Because of this, Ginsburg has been the subject of subtle and, sometimes, not-so-subtle urgings for Ginsburg to step aside while former President Obama was in office, something that I wrote about several times during those eight years — see here, here, here, here, here, here and here — from liberal pundits and legal scholars. Ginsburg also hinted at several points during the run-up to the 2016 campaign that she believed, as most of us did, that Hillary Clinton would be elected President. Had that happened, I suspect that we would have seen a retirement by Ginsburg at some point during Clinton’s first term, although the timing of that resignation likely would have depended on several factors including Ginsburg’s own health and her personal desires, and the question of who would have controlled the Senate in such a hypothetical world. As long as Trump is President, though, it’s unlikely that Ginsburg is going to leave the Court voluntarily if she can help it.
Jazz Shaw at Hot Air comes down about the same place I do on this:
[N]o matter whether it’s retirement or health concerns, the decision remains between Ruth Bader Ginsburg and God. Epps is wringing his hands over “the future of certain policies” (spoiler alert: he’s talking about abortion) and describing it as hanging by a thread based on “whether this old woman is healthy or not.” Is it just me, or is that a pretty offensive thing to say about anyone, particularly a Supreme Court Justice?
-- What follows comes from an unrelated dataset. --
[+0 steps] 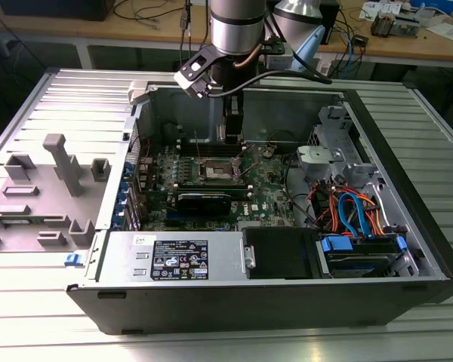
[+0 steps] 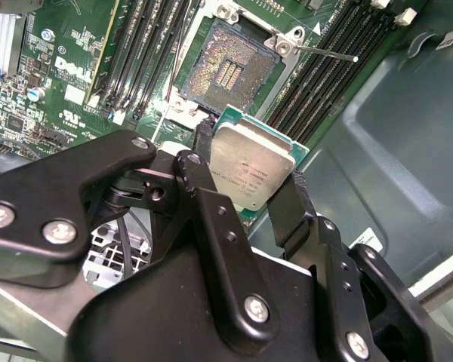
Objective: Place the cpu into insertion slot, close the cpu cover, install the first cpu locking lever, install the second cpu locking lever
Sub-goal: 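Place the cpu into insertion slot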
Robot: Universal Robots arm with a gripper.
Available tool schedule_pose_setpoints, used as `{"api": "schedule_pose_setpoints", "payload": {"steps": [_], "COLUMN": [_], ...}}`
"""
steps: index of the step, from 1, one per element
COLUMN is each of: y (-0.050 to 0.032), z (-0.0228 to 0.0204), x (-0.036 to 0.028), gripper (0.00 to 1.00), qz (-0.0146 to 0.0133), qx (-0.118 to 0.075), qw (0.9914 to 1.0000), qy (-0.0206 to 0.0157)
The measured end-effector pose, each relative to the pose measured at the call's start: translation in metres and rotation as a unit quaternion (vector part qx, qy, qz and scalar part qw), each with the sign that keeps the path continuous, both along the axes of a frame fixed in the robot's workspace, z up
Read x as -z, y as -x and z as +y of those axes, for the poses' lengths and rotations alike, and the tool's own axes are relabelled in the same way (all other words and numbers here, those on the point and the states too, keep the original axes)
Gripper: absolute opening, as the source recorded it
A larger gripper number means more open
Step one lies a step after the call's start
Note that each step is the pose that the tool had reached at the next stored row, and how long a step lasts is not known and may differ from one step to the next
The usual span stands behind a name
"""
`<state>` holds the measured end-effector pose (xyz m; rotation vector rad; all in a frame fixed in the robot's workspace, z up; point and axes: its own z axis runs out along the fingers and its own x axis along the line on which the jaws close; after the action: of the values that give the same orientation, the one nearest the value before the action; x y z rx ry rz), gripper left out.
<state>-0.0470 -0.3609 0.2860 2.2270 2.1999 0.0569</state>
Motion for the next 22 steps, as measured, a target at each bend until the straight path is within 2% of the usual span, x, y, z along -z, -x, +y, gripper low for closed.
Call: {"api": "schedule_pose_setpoints", "payload": {"steps": [3,8,12,14,15,22], "y": [0.0,0.0014,0.0076,0.0103,0.0118,0.0134], "z": [0.0,0.0,-0.0009,-0.001,-0.001,-0.001], "x": [0.0002,0.0115,0.02,0.0227,0.0243,0.026], "gripper": [0.54,0.54,0.54,0.54,0.54,0.54], "qz": [0.0,0.0,-0.0001,-0.001,-0.0024,-0.0028], "qx": [0.0,0.0,-0.007,-0.009,-0.01,-0.01], "qw": [1.0,1.0,0.99997,0.99996,0.99995,0.99995], "qy": [0.0,0.0,-0.0002,-0.0002,-0.0002,-0.0001]}}
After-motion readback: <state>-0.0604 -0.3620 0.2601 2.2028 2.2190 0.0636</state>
If you want to change the system and put term limits on the Supreme Court, draft up an amendment and start circulating it around the country. But until that time, there’s no point debating the retirement age of the justices or harassing them over it. If Ginsburg wants to serve five or even ten more years, that’s up to her. Conversely, if she decides that enough is enough and steps down in January, that’s her prerogative as well.
This is basically the same thing I’ve been saying each time this issue comes up. It’s more than a little presumptuous for pundits on the left to call on Ginsburg to step aside for the good of whatever political cause they are concerned with the most. She was confirmed for a position that allows her to serve as long as she’s able to and to retire whenever she wishes to. If you don’t like that system, and there are admittedly good reasons why it should be debated, then we can have that conversation. However, that’s not the system we have right now. Justice Ginsburg will, hopefully, continue to be in good health and continue to serve her country as long as she likes. At some point, she’ll probably retire and we’ll have the battle over her replacement. Until then, leave her alone, because I have a feeling that every time she reads about one of these calls for her retirement she adds another year on to her plans.